Biometrics. 2003 Dec;59(4):1178-83; discussion 1184-5. doi: 10.1111/j.0006-341x.2003.00135.x.
We suggest a cure-mixture model to analyze bivariate time-to-event data, as motivated by the article of Chatterjee and Shih (2001, Biometrics 57, 779-786), but with a simpler estimation procedure and the correlated gamma-frailty model instead of the shared gamma-frailty model.
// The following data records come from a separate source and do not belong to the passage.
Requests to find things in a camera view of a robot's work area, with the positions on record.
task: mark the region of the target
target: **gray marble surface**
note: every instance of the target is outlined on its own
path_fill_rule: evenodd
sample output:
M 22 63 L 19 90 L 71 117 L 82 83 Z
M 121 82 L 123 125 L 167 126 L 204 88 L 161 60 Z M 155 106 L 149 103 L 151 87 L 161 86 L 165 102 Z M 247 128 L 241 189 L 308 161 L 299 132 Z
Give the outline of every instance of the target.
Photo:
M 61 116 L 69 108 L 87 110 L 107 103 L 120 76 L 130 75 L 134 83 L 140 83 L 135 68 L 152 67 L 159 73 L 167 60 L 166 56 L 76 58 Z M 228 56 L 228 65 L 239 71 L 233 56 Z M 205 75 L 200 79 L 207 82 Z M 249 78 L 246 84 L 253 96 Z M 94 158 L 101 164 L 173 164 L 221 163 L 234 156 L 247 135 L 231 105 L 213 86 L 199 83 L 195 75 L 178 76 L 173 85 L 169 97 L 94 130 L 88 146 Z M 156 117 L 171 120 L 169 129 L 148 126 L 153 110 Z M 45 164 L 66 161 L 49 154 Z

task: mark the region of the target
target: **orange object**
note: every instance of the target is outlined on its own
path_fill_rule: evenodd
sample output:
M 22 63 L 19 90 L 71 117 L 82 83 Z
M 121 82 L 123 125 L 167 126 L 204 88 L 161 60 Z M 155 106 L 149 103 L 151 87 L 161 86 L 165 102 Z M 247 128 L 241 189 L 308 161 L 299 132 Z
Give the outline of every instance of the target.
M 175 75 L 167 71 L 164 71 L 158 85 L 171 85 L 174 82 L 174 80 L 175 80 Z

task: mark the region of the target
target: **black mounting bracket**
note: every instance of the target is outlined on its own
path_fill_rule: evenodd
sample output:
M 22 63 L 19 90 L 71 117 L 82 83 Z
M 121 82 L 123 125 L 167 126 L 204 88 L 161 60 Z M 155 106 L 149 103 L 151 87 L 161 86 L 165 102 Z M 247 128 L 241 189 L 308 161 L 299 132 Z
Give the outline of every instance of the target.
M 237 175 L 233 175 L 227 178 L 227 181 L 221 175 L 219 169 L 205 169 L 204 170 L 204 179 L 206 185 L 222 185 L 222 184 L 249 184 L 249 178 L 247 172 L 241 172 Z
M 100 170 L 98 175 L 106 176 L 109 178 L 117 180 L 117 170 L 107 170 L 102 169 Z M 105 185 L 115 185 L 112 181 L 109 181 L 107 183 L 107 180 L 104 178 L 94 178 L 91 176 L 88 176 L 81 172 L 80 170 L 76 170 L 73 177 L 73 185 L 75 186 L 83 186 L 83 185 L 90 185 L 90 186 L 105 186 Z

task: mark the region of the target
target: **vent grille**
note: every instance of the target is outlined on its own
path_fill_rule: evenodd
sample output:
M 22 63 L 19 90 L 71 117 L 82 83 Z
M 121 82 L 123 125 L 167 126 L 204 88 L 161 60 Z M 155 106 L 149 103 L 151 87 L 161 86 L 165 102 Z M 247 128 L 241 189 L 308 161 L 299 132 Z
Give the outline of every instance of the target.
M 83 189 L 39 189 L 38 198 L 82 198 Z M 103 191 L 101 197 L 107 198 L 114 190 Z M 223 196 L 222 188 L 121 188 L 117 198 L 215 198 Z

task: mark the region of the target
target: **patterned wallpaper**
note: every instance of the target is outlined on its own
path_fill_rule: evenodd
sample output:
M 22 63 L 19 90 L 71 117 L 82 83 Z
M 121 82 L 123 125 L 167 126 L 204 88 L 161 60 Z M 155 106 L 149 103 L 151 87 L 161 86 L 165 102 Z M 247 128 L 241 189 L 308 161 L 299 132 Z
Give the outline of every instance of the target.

This approach allows us to deal with left-truncated and right-censored lifetime data, and accounts for heterogeneity, as well as for an insusceptible (cure) fraction in the study population. We perform a simulation study to evaluate the properties of the estimates in the proposed model and apply it to breast cancer incidence data for 5857 Swedish female monozygotic and dizygotic twin pairs from the so-called old cohort of the Swedish Twin Registry. This model is used to estimate the size of the susceptible fraction and the correlation between the frailties of the twin partners. Possible extensions, advantages, and limitations of the proposed method are discussed.
受Chatterjee和Shih(2001年,《生物统计学》57卷,779 - 786页)文章的启发,我们提出一种治愈 - 混合模型来分析双变量事件发生时间数据,但采用了更简单的估计程序以及相关伽马脆弱模型而非共享伽马脆弱模型。这种方法使我们能够处理左截断和右删失的生存时间数据,并考虑到异质性以及研究人群中不易感(治愈)部分。我们进行了一项模拟研究,以评估所提出模型中估计量的性质,并将其应用于来自瑞典双胞胎登记处所谓旧队列的5857对瑞典女性同卵和异卵双胞胎的乳腺癌发病率数据。该模型用于估计易感部分的大小以及双胞胎伙伴脆弱性之间的相关性。文中还讨论了所提出方法可能的扩展、优点和局限性。